Reproduce exactly the line that includes "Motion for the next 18" and all lines after it, ending with the last line of the data.

** Opening Exercise inputs block **

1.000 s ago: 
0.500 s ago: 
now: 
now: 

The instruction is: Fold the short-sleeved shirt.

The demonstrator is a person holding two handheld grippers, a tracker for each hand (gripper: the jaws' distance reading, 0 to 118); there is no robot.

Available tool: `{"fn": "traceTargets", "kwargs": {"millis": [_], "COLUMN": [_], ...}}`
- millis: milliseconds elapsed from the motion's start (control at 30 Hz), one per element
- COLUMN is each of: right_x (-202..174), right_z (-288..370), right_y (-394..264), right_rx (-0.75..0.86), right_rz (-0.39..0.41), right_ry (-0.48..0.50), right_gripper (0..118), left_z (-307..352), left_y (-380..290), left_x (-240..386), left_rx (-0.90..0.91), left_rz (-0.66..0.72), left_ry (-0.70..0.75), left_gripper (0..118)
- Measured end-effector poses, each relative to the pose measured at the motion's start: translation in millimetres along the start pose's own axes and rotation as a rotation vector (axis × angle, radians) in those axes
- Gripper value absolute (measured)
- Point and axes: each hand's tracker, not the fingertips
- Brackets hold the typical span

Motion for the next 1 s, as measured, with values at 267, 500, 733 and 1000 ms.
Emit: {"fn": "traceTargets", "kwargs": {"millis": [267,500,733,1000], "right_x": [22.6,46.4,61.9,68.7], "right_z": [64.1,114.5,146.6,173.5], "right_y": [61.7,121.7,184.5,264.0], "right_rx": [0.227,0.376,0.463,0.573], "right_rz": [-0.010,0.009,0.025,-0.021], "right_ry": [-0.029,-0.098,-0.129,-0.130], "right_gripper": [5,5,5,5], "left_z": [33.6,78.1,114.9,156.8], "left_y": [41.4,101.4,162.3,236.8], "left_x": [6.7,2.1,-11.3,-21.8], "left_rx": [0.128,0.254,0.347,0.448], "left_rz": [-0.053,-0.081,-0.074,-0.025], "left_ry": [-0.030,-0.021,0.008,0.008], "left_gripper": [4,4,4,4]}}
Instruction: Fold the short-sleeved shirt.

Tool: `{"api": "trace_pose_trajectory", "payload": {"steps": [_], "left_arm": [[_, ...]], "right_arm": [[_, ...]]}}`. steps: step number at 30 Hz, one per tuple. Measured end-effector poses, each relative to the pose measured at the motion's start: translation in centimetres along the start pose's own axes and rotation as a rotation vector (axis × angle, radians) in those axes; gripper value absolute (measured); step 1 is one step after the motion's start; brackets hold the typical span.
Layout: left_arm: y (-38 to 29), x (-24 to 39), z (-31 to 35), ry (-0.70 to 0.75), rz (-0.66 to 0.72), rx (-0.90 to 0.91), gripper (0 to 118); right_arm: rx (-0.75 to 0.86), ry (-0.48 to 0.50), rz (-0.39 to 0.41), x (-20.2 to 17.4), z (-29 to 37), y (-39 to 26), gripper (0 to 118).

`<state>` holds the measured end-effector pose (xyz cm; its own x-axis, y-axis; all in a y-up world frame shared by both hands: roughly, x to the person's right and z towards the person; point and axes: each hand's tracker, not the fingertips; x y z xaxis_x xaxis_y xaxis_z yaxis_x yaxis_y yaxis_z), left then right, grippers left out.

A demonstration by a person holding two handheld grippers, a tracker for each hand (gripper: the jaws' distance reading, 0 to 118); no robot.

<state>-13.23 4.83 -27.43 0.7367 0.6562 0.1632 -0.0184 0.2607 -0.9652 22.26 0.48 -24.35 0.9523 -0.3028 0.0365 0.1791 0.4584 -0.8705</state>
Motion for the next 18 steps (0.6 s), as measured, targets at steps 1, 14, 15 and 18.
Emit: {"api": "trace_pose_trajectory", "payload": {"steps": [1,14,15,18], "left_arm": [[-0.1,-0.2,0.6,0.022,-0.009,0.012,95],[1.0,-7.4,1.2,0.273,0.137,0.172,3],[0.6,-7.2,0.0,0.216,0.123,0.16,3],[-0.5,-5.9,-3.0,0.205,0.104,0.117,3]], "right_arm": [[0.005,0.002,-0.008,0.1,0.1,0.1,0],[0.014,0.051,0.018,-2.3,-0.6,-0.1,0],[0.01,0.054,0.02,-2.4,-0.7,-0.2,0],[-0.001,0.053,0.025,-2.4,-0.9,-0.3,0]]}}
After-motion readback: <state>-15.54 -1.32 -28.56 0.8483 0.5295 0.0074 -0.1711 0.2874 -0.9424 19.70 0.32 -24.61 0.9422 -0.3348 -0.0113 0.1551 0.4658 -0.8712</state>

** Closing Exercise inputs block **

= Exercise answer =
Motion for the next 18 steps (0.6 s), as measured, targets at steps 1, 14, 15 and 18.
Emit: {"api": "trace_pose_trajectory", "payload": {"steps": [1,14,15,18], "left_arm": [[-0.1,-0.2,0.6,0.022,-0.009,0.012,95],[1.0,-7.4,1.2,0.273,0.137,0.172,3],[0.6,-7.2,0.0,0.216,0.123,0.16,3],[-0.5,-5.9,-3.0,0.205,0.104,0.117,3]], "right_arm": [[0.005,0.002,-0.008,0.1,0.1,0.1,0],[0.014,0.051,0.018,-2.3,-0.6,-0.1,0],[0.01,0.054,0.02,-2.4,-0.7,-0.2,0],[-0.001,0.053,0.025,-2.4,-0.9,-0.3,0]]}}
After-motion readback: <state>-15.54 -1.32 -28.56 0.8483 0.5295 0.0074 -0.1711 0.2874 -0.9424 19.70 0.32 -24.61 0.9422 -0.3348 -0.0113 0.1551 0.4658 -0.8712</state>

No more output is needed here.